=== WHAT IS REQUIRED ===
Below are some records. Return exactly the lines from the one with "chisel bracket at" to the one with "This is a labelling", and nothing else.
[SOURCE MATERIAL]
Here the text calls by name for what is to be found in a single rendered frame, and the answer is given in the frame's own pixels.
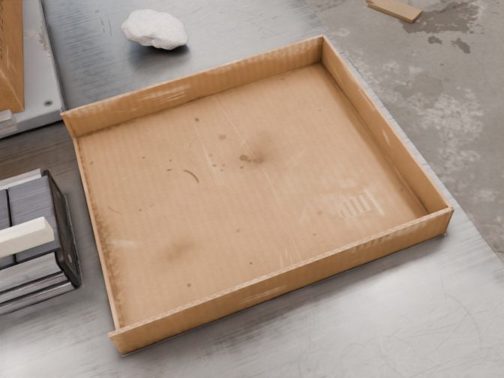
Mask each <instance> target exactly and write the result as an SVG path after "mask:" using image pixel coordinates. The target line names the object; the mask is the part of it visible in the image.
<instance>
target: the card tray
mask: <svg viewBox="0 0 504 378"><path fill-rule="evenodd" d="M61 117H62V119H63V121H64V123H65V125H66V127H67V129H68V131H69V133H70V135H71V137H72V138H73V144H74V148H75V152H76V158H77V161H78V165H79V171H80V175H81V178H82V184H83V187H84V191H85V198H86V201H87V205H88V210H89V214H90V218H91V224H92V227H93V231H94V237H95V241H96V245H97V250H98V254H99V257H100V264H101V267H102V271H103V277H104V280H105V284H106V290H107V294H108V297H109V303H110V307H111V311H112V317H113V320H114V323H115V331H112V332H110V333H108V336H109V339H110V340H111V341H112V342H113V343H114V345H115V346H116V348H117V349H118V350H119V352H120V353H121V354H122V355H125V354H128V353H131V352H133V351H135V350H139V349H141V348H143V347H147V346H149V345H151V344H155V343H157V342H159V341H162V340H165V339H167V338H171V337H173V336H175V335H179V334H181V333H183V332H186V331H189V330H191V329H195V328H196V327H199V326H202V325H205V324H207V323H210V322H213V321H215V320H219V319H220V318H223V317H226V316H229V315H230V314H234V313H236V312H239V311H242V310H244V309H247V308H250V307H253V306H254V305H258V304H260V303H263V302H266V301H268V300H270V299H274V298H276V297H278V296H282V295H284V294H287V293H290V292H292V291H294V290H297V289H300V288H302V287H306V286H308V285H310V284H314V283H316V282H318V281H321V280H324V279H326V278H330V277H331V276H334V275H337V274H340V273H342V272H345V271H348V270H350V269H354V268H355V267H358V266H361V265H364V264H365V263H369V262H371V261H374V260H377V259H379V258H382V257H385V256H388V255H389V254H393V253H395V252H398V251H401V250H403V249H405V248H409V247H411V246H413V245H417V244H419V243H422V242H425V241H427V240H429V239H433V238H435V237H437V236H441V235H443V234H445V232H446V229H447V227H448V225H449V222H450V220H451V218H452V215H453V212H454V210H455V209H454V207H453V206H452V204H451V203H450V202H449V201H448V200H447V198H446V197H445V195H444V194H443V192H442V191H441V190H440V189H439V187H438V186H437V184H436V183H435V182H434V180H433V179H432V178H431V177H430V175H429V174H428V172H427V171H426V170H425V168H424V167H423V166H422V164H421V163H420V162H419V160H418V159H417V157H416V156H415V155H414V154H413V152H412V151H411V150H410V148H409V147H408V145H407V144H406V143H405V142H404V140H403V139H402V137H401V136H400V134H399V133H398V132H397V131H396V130H395V128H394V127H393V125H392V124H391V122H390V121H389V120H388V119H387V118H386V116H385V115H384V113H383V111H382V110H381V109H380V108H379V107H378V105H377V104H376V102H375V101H374V99H373V98H372V97H371V96H370V95H369V93H368V92H367V90H366V89H365V87H364V86H363V85H362V84H361V82H360V81H359V79H358V78H357V77H356V75H355V74H354V73H353V72H352V70H351V69H350V67H349V66H348V65H347V63H346V62H345V61H344V60H343V58H342V57H341V55H340V54H339V52H338V51H337V50H336V49H335V47H334V46H333V45H332V43H331V42H330V40H329V39H328V38H327V37H326V35H325V34H320V35H317V36H315V37H310V38H308V39H304V40H300V41H297V42H295V43H290V44H287V45H285V46H280V47H278V48H274V49H270V50H268V51H265V52H261V53H257V54H255V55H250V56H248V57H245V58H240V59H238V60H235V61H231V62H227V63H225V64H220V65H218V66H215V67H210V68H208V69H205V70H201V71H197V72H195V73H191V74H188V75H185V76H180V77H178V78H175V79H171V80H168V81H165V82H161V83H158V84H155V85H150V86H148V87H145V88H141V89H138V90H135V91H131V92H128V93H125V94H120V95H118V96H115V97H111V98H108V99H106V100H101V101H98V102H95V103H91V104H88V105H85V106H81V107H78V108H76V109H71V110H68V111H65V112H61Z"/></svg>
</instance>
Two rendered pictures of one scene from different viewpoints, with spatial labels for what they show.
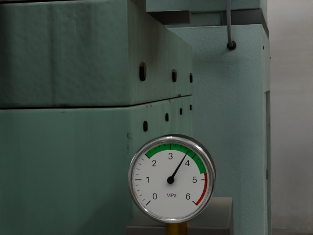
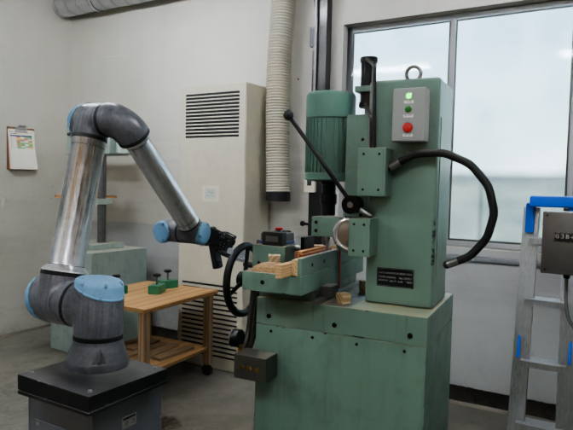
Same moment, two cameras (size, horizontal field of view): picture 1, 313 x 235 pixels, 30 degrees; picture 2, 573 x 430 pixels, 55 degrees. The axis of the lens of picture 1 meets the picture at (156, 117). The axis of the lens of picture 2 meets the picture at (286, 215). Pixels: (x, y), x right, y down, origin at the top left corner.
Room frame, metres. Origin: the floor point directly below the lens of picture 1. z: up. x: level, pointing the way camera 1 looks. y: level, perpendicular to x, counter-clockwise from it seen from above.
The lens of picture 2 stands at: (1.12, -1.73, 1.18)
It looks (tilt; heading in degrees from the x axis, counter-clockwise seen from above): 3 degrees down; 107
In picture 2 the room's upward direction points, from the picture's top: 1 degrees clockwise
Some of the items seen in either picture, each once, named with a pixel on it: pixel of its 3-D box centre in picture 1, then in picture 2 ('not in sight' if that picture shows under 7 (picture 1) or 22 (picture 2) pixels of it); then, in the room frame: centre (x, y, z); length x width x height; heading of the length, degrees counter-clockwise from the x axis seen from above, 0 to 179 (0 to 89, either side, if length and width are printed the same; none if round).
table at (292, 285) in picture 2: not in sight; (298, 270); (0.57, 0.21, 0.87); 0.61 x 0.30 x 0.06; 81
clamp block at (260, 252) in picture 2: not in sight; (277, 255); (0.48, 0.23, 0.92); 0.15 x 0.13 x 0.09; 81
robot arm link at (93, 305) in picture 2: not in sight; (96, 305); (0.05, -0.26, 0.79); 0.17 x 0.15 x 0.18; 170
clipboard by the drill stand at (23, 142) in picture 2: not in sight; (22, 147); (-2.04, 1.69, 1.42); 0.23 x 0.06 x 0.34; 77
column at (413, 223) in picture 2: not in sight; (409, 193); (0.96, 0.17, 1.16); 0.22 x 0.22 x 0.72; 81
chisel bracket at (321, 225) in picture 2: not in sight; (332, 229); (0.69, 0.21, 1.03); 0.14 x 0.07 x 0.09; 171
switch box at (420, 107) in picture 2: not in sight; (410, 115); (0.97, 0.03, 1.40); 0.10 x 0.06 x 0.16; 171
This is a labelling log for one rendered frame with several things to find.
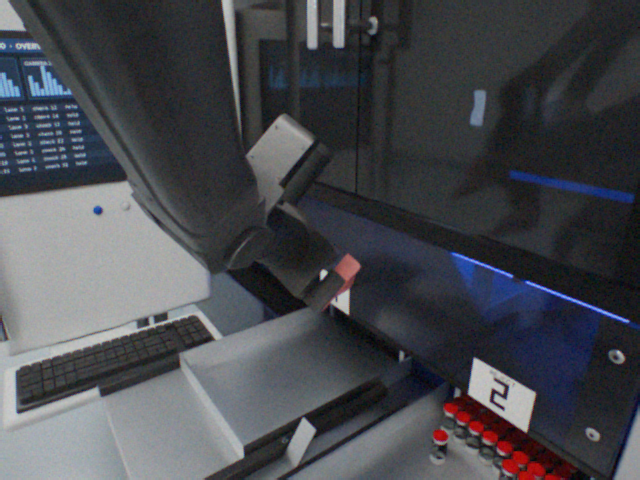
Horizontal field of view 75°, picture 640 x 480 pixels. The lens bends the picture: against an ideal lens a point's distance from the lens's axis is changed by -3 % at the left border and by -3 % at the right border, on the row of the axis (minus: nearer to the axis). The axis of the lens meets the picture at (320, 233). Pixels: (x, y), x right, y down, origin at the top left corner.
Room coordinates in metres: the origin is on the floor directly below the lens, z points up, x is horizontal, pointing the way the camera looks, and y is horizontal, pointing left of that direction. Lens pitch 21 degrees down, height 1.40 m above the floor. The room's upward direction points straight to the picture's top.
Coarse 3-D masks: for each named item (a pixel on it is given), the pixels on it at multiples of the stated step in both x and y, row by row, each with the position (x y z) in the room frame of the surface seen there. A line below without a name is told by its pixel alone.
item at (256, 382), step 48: (240, 336) 0.72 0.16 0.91; (288, 336) 0.76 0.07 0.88; (336, 336) 0.76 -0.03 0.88; (192, 384) 0.61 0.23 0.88; (240, 384) 0.61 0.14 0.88; (288, 384) 0.61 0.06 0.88; (336, 384) 0.61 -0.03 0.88; (384, 384) 0.61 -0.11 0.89; (240, 432) 0.50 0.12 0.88; (288, 432) 0.49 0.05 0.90
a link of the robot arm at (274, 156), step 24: (288, 120) 0.35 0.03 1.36; (264, 144) 0.34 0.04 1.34; (288, 144) 0.34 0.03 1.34; (312, 144) 0.34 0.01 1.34; (264, 168) 0.33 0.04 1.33; (288, 168) 0.33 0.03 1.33; (312, 168) 0.36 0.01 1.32; (264, 192) 0.33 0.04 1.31; (288, 192) 0.35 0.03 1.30; (240, 240) 0.27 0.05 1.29; (264, 240) 0.30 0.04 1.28; (240, 264) 0.29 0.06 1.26
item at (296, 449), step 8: (304, 424) 0.47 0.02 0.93; (296, 432) 0.47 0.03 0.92; (304, 432) 0.46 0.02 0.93; (312, 432) 0.45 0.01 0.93; (296, 440) 0.46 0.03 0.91; (304, 440) 0.45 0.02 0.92; (288, 448) 0.46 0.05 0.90; (296, 448) 0.45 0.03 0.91; (304, 448) 0.44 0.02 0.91; (288, 456) 0.45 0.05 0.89; (296, 456) 0.44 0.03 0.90; (280, 464) 0.44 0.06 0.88; (288, 464) 0.44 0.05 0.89; (296, 464) 0.43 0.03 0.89; (264, 472) 0.43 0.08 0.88; (272, 472) 0.43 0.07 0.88; (280, 472) 0.43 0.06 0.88
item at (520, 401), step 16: (480, 368) 0.45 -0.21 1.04; (480, 384) 0.45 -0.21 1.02; (496, 384) 0.43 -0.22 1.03; (512, 384) 0.42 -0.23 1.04; (480, 400) 0.45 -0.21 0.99; (496, 400) 0.43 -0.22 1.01; (512, 400) 0.41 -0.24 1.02; (528, 400) 0.40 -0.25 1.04; (512, 416) 0.41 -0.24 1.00; (528, 416) 0.40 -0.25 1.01
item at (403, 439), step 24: (408, 408) 0.52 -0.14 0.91; (432, 408) 0.55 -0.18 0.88; (384, 432) 0.49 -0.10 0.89; (408, 432) 0.50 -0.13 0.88; (432, 432) 0.50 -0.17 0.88; (336, 456) 0.44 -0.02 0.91; (360, 456) 0.46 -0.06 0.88; (384, 456) 0.46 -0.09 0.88; (408, 456) 0.46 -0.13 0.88; (456, 456) 0.46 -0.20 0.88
[/SOURCE MATERIAL]
=== WRITTEN ANSWER ===
chisel bracket at (321, 225) in picture 2: not in sight; (332, 229); (0.69, 0.21, 1.03); 0.14 x 0.07 x 0.09; 171
switch box at (420, 107) in picture 2: not in sight; (410, 115); (0.97, 0.03, 1.40); 0.10 x 0.06 x 0.16; 171
This is a labelling log for one rendered frame with several things to find.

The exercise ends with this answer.